Give back exactly the lines of the data below, starting with the line that has "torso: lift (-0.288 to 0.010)" and going on through the line that has "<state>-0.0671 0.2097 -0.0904".
---
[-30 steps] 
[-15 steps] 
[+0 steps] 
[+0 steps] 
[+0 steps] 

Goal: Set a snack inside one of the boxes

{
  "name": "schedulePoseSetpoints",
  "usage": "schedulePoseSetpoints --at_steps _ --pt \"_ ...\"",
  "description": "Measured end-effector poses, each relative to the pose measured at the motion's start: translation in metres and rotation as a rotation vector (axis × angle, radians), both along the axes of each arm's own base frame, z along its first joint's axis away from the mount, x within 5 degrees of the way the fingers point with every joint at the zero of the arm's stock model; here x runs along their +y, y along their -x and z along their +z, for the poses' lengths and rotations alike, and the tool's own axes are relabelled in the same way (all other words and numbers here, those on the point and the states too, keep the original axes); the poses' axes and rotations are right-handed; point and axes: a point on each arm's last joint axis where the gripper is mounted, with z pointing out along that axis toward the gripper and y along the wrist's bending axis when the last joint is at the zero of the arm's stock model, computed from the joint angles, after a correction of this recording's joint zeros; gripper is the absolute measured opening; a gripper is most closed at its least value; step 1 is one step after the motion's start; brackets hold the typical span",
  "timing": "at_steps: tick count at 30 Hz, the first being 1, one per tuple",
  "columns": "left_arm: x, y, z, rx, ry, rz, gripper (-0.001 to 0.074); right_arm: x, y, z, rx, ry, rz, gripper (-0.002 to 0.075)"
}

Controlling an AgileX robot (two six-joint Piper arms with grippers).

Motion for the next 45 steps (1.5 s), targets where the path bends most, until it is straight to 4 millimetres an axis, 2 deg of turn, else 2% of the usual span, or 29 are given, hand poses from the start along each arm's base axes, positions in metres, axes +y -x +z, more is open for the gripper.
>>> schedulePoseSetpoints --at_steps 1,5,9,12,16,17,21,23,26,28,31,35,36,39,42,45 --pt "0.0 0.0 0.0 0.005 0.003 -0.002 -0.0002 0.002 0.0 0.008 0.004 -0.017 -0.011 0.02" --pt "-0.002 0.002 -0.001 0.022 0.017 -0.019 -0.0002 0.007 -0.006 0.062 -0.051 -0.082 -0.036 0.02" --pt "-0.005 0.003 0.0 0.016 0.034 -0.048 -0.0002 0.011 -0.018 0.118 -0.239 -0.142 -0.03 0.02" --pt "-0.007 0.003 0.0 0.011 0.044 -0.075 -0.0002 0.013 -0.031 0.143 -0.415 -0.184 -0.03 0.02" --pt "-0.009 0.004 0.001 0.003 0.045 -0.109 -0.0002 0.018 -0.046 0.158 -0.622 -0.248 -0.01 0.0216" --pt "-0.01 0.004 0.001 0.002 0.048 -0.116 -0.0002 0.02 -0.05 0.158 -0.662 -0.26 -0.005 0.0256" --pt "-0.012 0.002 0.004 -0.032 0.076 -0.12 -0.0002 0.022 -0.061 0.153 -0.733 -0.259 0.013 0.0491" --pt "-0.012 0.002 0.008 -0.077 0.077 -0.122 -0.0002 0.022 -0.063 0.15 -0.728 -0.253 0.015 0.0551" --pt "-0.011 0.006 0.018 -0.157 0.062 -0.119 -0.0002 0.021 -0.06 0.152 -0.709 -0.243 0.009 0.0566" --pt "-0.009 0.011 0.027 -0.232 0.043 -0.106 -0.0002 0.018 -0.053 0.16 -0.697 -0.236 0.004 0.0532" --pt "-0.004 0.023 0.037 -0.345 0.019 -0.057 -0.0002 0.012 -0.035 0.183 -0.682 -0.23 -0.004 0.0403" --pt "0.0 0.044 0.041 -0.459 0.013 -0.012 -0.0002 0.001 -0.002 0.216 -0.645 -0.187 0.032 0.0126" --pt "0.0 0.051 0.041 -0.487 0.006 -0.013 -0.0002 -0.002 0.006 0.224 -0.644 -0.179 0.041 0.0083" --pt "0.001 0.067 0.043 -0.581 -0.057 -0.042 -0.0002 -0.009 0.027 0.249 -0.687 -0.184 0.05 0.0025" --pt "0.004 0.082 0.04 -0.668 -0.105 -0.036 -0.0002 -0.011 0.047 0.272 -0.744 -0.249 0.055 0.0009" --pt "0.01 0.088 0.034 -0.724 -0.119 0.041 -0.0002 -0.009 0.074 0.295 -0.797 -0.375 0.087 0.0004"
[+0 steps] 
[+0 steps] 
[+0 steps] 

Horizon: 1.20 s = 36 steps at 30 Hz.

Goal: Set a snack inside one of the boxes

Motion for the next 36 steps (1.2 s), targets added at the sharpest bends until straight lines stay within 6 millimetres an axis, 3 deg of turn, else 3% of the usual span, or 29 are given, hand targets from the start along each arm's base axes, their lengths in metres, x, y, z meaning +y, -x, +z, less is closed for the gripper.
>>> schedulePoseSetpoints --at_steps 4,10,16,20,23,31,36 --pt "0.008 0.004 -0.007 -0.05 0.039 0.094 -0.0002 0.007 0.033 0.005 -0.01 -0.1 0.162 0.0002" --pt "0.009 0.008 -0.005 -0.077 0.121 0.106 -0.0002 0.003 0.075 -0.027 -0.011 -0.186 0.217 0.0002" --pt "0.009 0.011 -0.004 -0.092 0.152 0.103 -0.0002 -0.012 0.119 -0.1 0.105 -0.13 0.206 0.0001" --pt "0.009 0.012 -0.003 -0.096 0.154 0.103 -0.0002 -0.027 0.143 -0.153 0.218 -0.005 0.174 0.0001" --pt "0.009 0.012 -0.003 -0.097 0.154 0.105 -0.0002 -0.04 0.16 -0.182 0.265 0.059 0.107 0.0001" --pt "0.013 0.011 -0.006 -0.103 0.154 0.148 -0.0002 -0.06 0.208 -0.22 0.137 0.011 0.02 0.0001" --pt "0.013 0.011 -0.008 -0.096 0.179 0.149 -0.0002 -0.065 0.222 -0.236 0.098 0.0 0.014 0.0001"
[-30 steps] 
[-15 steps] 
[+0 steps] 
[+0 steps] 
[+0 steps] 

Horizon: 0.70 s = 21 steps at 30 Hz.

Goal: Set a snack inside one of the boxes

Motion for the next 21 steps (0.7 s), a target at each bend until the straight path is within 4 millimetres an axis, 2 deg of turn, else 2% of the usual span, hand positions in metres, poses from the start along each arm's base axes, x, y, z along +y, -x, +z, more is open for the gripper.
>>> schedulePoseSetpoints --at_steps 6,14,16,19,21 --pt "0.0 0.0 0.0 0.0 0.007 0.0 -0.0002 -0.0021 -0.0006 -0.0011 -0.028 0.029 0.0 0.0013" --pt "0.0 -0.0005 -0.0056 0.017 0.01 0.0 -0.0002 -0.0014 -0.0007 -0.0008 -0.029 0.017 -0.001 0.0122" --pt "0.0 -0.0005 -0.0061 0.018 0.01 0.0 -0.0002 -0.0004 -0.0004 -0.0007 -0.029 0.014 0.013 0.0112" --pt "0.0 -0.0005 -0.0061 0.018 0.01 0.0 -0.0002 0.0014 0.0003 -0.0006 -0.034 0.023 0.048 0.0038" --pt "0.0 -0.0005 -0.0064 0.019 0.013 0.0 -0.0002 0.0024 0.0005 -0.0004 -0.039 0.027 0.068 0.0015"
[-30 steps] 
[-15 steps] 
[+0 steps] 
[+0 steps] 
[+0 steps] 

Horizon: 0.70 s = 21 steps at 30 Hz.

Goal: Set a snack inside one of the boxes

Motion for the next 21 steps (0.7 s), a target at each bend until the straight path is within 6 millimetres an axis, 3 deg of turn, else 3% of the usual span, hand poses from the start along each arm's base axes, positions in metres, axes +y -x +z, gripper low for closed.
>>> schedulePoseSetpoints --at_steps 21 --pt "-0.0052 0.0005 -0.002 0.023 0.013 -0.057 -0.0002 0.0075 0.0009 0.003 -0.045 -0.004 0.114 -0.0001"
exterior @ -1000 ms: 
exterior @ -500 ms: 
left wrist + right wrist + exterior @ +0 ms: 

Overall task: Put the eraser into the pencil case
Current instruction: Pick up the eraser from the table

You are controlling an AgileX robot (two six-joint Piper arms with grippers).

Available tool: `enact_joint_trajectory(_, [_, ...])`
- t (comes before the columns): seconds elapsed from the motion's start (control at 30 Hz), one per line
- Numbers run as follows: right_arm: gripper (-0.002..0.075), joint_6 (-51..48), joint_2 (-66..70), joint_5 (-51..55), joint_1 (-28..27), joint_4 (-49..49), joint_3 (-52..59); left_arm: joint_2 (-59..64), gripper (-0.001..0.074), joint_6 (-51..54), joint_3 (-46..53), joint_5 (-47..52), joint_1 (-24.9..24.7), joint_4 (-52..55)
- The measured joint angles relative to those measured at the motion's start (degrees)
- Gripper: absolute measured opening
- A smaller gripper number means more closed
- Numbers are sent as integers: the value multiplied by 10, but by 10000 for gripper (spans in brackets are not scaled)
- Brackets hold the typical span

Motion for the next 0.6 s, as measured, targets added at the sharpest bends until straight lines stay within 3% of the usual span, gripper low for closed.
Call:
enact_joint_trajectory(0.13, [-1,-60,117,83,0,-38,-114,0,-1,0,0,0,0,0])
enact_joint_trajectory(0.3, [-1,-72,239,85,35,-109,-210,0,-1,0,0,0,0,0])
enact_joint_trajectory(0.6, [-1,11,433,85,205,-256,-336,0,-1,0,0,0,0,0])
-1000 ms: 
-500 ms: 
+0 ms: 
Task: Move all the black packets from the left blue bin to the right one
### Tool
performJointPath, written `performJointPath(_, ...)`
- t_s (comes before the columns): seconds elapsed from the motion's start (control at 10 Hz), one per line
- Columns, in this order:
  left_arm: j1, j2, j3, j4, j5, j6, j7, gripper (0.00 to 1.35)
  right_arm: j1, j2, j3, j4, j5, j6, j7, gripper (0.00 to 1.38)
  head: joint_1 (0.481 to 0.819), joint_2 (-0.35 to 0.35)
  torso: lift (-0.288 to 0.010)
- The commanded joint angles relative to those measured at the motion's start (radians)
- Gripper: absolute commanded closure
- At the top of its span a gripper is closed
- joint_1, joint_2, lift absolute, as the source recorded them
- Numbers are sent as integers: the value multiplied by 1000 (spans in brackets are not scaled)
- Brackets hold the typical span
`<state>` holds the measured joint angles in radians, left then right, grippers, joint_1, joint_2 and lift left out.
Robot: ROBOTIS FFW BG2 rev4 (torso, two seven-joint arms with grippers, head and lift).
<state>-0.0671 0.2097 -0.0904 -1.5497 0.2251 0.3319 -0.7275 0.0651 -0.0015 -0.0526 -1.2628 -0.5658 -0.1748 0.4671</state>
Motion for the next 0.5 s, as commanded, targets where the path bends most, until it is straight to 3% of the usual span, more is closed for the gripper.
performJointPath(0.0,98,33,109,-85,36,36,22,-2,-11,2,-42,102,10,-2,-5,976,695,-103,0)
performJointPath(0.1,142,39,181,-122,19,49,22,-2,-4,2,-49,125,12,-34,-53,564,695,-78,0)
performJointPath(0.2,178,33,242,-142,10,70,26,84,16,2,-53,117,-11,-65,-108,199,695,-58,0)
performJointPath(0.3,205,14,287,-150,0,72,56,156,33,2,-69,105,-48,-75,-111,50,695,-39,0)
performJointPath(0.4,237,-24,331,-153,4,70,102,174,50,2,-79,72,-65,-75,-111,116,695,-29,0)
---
EXERCISE ANSWER »
  torso: lift (-0.288 to 0.010)
- The commanded joint angles relative to those measured at the motion's start (radians)
- Gripper: absolute commanded closure
- At the top of its span a gripper is closed
- joint_1, joint_2, lift absolute, as the source recorded them
- Numbers are sent as integers: the value multiplied by 1000 (spans in brackets are not scaled)
- Brackets hold the typical span
`<state>` holds the measured joint angles in radians, left then right, grippers, joint_1, joint_2 and lift left out.
Robot: ROBOTIS FFW BG2 rev4 (torso, two seven-joint arms with grippers, head and lift).
<state>-0.0671 0.2097 -0.0904 -1.5497 0.2251 0.3319 -0.7275 0.0651 -0.0015 -0.0526 -1.2628 -0.5658 -0.1748 0.4671</state>

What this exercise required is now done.